Problem to work on> Write only how many lines in this data include "target".

Supplied material>
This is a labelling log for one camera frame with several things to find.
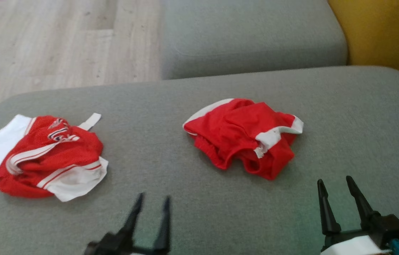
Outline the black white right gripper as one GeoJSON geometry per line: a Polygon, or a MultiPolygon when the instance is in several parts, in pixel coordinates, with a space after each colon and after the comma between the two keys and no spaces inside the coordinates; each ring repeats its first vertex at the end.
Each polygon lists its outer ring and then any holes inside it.
{"type": "Polygon", "coordinates": [[[325,244],[321,255],[399,255],[399,218],[373,210],[352,176],[346,176],[355,199],[362,229],[342,231],[337,223],[322,179],[317,181],[319,211],[325,244]]]}

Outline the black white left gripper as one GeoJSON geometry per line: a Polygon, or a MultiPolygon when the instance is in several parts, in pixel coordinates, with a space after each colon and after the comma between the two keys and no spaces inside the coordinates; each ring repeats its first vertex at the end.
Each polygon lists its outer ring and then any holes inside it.
{"type": "Polygon", "coordinates": [[[171,251],[171,197],[167,196],[162,208],[159,233],[151,248],[136,246],[133,234],[138,216],[141,213],[145,193],[139,193],[125,220],[123,233],[107,233],[98,242],[89,242],[85,255],[167,255],[171,251]]]}

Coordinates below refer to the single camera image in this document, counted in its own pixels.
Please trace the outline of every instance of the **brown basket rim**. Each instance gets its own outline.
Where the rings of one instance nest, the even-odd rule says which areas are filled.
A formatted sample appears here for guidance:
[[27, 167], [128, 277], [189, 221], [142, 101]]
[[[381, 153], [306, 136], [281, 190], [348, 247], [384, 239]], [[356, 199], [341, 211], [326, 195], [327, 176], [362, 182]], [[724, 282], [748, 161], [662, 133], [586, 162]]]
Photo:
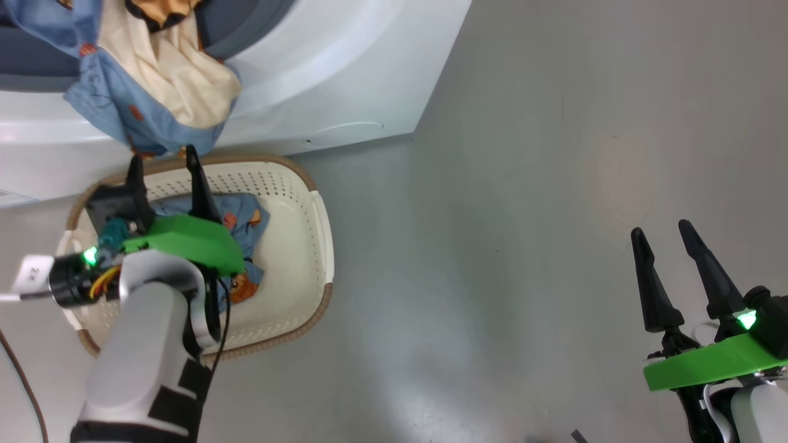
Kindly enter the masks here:
[[[220, 165], [226, 163], [249, 163], [249, 162], [267, 162], [267, 163], [277, 163], [282, 165], [286, 168], [291, 169], [294, 173], [296, 173], [301, 180], [303, 180], [304, 184], [307, 186], [309, 191], [316, 191], [318, 189], [315, 186], [312, 177], [309, 173], [293, 162], [288, 158], [281, 157], [280, 155], [275, 154], [223, 154], [223, 153], [212, 153], [202, 157], [200, 162], [205, 165]], [[145, 163], [145, 175], [151, 175], [155, 173], [164, 173], [168, 171], [173, 171], [176, 169], [183, 169], [185, 168], [185, 160], [182, 158], [167, 158], [165, 160], [158, 160], [152, 162]], [[122, 183], [123, 180], [126, 178], [125, 173], [116, 173], [110, 175], [108, 177], [102, 178], [100, 181], [94, 183], [90, 188], [88, 188], [85, 192], [83, 192], [74, 203], [74, 206], [71, 208], [71, 212], [69, 213], [69, 217], [66, 219], [65, 222], [65, 229], [67, 231], [73, 231], [77, 227], [77, 223], [80, 220], [80, 215], [82, 214], [82, 210], [85, 207], [85, 203], [87, 199], [93, 194], [96, 188], [98, 188], [102, 184], [119, 184]], [[281, 335], [277, 335], [275, 337], [271, 337], [264, 341], [259, 341], [257, 343], [246, 344], [244, 346], [240, 346], [238, 348], [233, 348], [224, 351], [221, 354], [220, 360], [229, 360], [235, 359], [237, 357], [245, 356], [254, 352], [259, 352], [264, 349], [272, 348], [274, 346], [278, 346], [279, 344], [287, 343], [289, 341], [293, 341], [296, 338], [301, 337], [304, 335], [309, 329], [312, 329], [320, 319], [323, 317], [326, 309], [329, 307], [329, 301], [331, 301], [331, 294], [333, 290], [333, 283], [326, 283], [325, 287], [323, 288], [323, 297], [320, 300], [320, 304], [318, 305], [318, 309], [312, 314], [309, 319], [304, 322], [301, 326], [295, 328], [294, 330], [283, 333]], [[97, 357], [101, 352], [101, 348], [96, 344], [95, 340], [91, 336], [90, 331], [87, 329], [78, 329], [76, 331], [76, 335], [79, 337], [82, 346], [85, 348], [85, 351], [89, 353], [93, 357]], [[203, 356], [203, 361], [208, 364], [214, 361], [216, 354], [206, 354]]]

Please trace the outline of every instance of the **green light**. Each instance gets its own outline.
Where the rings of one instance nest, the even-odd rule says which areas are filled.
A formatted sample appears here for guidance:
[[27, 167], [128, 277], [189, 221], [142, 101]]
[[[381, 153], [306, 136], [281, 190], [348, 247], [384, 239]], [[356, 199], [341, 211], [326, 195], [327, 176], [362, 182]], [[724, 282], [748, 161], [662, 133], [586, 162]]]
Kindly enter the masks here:
[[99, 249], [96, 246], [94, 246], [93, 248], [90, 248], [87, 251], [83, 252], [82, 258], [85, 259], [85, 262], [88, 265], [94, 266], [96, 264], [96, 252], [98, 251]]
[[744, 326], [744, 329], [749, 330], [749, 328], [753, 327], [756, 319], [755, 314], [756, 311], [750, 311], [738, 316], [738, 321]]

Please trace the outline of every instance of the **black cable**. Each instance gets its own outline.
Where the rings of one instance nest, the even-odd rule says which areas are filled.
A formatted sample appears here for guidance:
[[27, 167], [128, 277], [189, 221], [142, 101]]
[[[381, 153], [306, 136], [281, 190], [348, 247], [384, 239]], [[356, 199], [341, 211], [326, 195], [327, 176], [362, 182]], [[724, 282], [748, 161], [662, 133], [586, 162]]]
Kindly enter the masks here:
[[227, 285], [225, 282], [217, 278], [219, 280], [219, 284], [225, 290], [225, 301], [227, 302], [227, 311], [225, 311], [225, 331], [221, 335], [221, 343], [219, 344], [219, 350], [216, 352], [216, 358], [214, 358], [214, 367], [211, 368], [210, 373], [216, 373], [216, 366], [219, 364], [219, 359], [221, 358], [222, 352], [225, 350], [225, 342], [227, 341], [227, 331], [230, 330], [230, 291], [227, 289]]
[[24, 371], [22, 370], [22, 365], [19, 364], [19, 360], [17, 359], [17, 356], [11, 350], [11, 345], [8, 343], [8, 341], [6, 340], [6, 336], [3, 335], [1, 330], [0, 330], [0, 342], [2, 342], [2, 347], [3, 349], [6, 350], [6, 354], [8, 354], [8, 358], [11, 359], [11, 364], [13, 365], [13, 369], [17, 370], [17, 375], [19, 375], [19, 379], [22, 381], [22, 386], [24, 387], [24, 391], [28, 394], [28, 399], [30, 399], [30, 403], [33, 405], [33, 409], [35, 410], [35, 417], [39, 420], [39, 427], [41, 428], [41, 441], [43, 443], [49, 443], [49, 434], [46, 433], [44, 414], [41, 413], [41, 407], [39, 406], [39, 402], [35, 399], [35, 394], [33, 394], [33, 388], [31, 388], [30, 383], [28, 383], [28, 377], [24, 375]]

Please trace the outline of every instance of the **orange and black fabric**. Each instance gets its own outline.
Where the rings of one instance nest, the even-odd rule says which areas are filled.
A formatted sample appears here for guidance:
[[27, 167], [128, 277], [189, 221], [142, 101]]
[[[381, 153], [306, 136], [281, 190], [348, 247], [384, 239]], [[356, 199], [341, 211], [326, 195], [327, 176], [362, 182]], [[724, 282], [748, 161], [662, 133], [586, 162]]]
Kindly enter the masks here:
[[125, 0], [131, 15], [145, 20], [148, 31], [157, 32], [179, 24], [200, 0]]

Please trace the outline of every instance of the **yellow wire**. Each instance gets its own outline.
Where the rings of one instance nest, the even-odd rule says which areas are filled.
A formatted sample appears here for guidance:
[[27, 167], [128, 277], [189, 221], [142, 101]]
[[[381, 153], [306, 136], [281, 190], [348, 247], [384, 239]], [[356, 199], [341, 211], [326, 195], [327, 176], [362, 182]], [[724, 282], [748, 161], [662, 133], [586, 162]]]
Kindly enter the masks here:
[[121, 272], [121, 267], [120, 266], [113, 266], [113, 267], [109, 268], [104, 274], [101, 275], [101, 277], [96, 278], [96, 281], [93, 282], [93, 285], [91, 286], [91, 290], [88, 293], [88, 295], [92, 299], [94, 299], [96, 297], [96, 291], [100, 287], [106, 286], [106, 284], [109, 284], [109, 282], [112, 281], [112, 279], [115, 278], [115, 276], [119, 272]]

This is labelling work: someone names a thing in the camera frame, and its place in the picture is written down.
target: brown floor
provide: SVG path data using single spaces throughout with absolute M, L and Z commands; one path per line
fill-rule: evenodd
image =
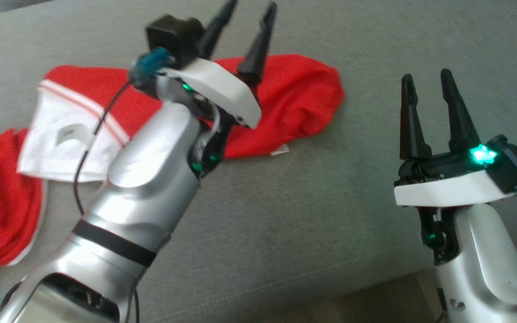
M 434 274 L 428 270 L 262 323 L 434 323 L 442 312 Z

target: white stripe
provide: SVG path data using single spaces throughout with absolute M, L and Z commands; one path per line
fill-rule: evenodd
M 91 108 L 92 110 L 97 112 L 99 114 L 99 116 L 102 115 L 105 110 L 103 108 L 103 106 L 101 106 L 97 102 L 91 100 L 90 98 L 84 96 L 83 94 L 75 92 L 75 91 L 71 90 L 70 88 L 67 88 L 61 84 L 53 82 L 52 80 L 47 80 L 47 79 L 43 80 L 39 83 L 39 85 L 40 86 L 44 85 L 49 88 L 52 88 L 53 90 L 60 92 L 61 94 L 63 94 L 64 96 L 67 96 L 68 98 L 71 98 L 77 102 L 81 102 L 88 108 Z M 46 92 L 48 94 L 56 96 L 52 92 L 49 92 L 49 91 L 46 91 Z M 125 132 L 125 129 L 123 129 L 123 127 L 121 127 L 119 122 L 117 122 L 117 120 L 113 117 L 112 114 L 109 114 L 105 118 L 105 123 L 107 123 L 111 127 L 111 129 L 113 129 L 113 131 L 115 131 L 115 134 L 121 139 L 121 141 L 123 141 L 124 143 L 127 143 L 129 141 L 129 135 Z

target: gray fabric surface
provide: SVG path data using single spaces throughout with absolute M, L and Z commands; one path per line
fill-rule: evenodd
M 60 64 L 128 67 L 162 13 L 208 21 L 219 0 L 57 0 L 0 15 L 0 133 L 27 127 L 35 86 Z M 346 101 L 324 133 L 211 174 L 139 285 L 143 323 L 246 322 L 429 266 L 415 210 L 394 204 L 400 78 L 412 73 L 425 136 L 447 149 L 439 71 L 450 68 L 483 140 L 517 143 L 517 2 L 279 0 L 272 53 L 341 71 Z M 246 51 L 265 1 L 242 0 L 215 57 Z M 88 196 L 97 186 L 85 185 Z M 0 268 L 0 300 L 78 219 L 52 183 L 34 250 Z M 517 200 L 496 204 L 517 237 Z

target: black band
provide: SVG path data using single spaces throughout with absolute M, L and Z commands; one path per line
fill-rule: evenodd
M 105 229 L 80 220 L 72 231 L 75 235 L 101 245 L 119 256 L 125 257 L 143 266 L 150 266 L 153 263 L 156 253 L 138 244 L 132 243 Z

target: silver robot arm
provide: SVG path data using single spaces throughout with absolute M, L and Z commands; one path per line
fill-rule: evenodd
M 125 323 L 133 291 L 199 188 L 222 160 L 235 125 L 256 127 L 276 5 L 236 75 L 208 61 L 235 0 L 203 30 L 164 16 L 147 27 L 151 53 L 130 71 L 138 90 L 163 101 L 109 167 L 84 216 L 6 300 L 0 323 Z M 213 122 L 207 126 L 203 120 Z
M 402 79 L 400 180 L 396 204 L 414 206 L 422 241 L 433 250 L 438 293 L 448 323 L 517 323 L 517 251 L 488 203 L 517 193 L 517 146 L 504 135 L 482 145 L 449 70 L 449 153 L 424 141 L 410 74 Z

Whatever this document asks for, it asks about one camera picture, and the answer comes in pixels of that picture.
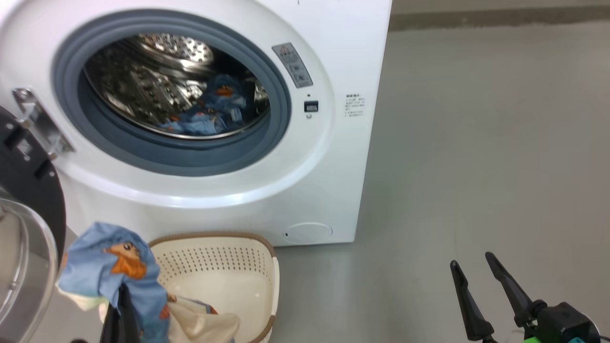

Output of the task> 5